Your growing area needs good ventilation to provide plants with air and remove excess CO2 and heat from your plant. This is best achieved with some fans and vents. The size of both vents and fans will depend on the size of your growing area and how much your lamps generate excess heat. There is a complicated calculation that can tell you all this or you can do it by trial and error and monitor the temperature in the room.

Controls and Monitoring

source: theweedblog.com

The next step is the automatization of climate control equipment. This will both save you time and money, by optimizing the power consumption. If you are a beginner, a simple timer for light and a thermostat for the exhaust fan will do just fine. As you increase the number of plants, you can start thinking about more sophisticated equipment.

Cannabis Grow Medium

source: medium.com

One of the advantages of growing marijuana indoors is that you can choose the medium for growing. You have several alternatives here. For a beginner, it is best to start with traditional pots and soil. After you have a few seasons under your belt and fully understand the growing process, you can switch to hydroponics, which is a more expensive solution, but also vastly superior one. The soilless method allows you to precisely determine how much nutrition your plants need, reducing waste and ensuring optimal conditions. It also takes up less space so you can grow more plants in the same area.

Cannabis Plants Nutrients

source: cannabizjournal.com

Just like any other plant, marijuana needs macro and micronutrients in order to thrive. Macronutrients are Nitrogen (N), Phosphorus (P), and Potassium (K). Micronutrients are Calcium, Magnesium, Iron, and Copper. You will need all of these but in different quantities. For starters, get a pre-fertilized organic soil mix. This will ensure your plants get everything they need for optimal growth. The other option is to use regular soil and add nutrients once a week. Keep in mind that marijuana has two distinct growth phases and nutrients needs aren’t the same in both. During vegetative growth, your plants will need more nitrogen, while during flowering or bloom growth, they will need more phosphorus and potassium.
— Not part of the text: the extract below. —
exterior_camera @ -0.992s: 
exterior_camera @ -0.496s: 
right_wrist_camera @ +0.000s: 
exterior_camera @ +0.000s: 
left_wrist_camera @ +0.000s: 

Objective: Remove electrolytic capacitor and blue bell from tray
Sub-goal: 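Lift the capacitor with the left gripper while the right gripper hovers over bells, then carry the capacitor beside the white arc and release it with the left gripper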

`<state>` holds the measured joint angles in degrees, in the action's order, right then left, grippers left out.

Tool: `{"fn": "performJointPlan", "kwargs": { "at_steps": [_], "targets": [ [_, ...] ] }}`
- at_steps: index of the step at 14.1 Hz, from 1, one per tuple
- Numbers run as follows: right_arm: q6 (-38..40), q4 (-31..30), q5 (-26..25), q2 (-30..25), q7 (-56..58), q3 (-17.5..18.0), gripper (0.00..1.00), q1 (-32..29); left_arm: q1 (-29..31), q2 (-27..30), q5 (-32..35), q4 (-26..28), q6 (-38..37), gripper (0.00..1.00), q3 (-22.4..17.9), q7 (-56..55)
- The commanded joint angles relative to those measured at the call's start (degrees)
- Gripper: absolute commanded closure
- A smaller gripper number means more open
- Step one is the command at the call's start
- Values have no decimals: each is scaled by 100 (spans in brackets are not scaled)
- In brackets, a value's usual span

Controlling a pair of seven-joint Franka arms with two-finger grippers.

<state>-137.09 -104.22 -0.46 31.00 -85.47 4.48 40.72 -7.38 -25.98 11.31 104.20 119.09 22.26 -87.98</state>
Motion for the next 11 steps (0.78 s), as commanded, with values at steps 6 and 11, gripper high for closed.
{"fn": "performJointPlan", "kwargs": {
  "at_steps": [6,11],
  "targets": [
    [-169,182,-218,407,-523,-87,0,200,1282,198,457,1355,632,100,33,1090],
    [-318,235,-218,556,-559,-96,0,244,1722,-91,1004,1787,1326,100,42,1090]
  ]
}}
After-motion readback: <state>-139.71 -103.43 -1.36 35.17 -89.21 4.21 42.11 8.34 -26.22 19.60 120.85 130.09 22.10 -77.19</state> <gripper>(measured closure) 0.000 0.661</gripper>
source: thecannifornian.com

Finally, we have water. This is the main reason people lose their plants, as they either forget to water them or over water them, causing them to rot. The amount of water you give to your plants will depend on several factors, but a good rule of a thumb is to wait until the lower leaves of the plant start dropping a bit and only water them then. As your experience grows, you will be able to determine better when and how much to water your plants. Some people like to automate watering, but others claim that the best results are achieved by manually gauging plants’ water needs.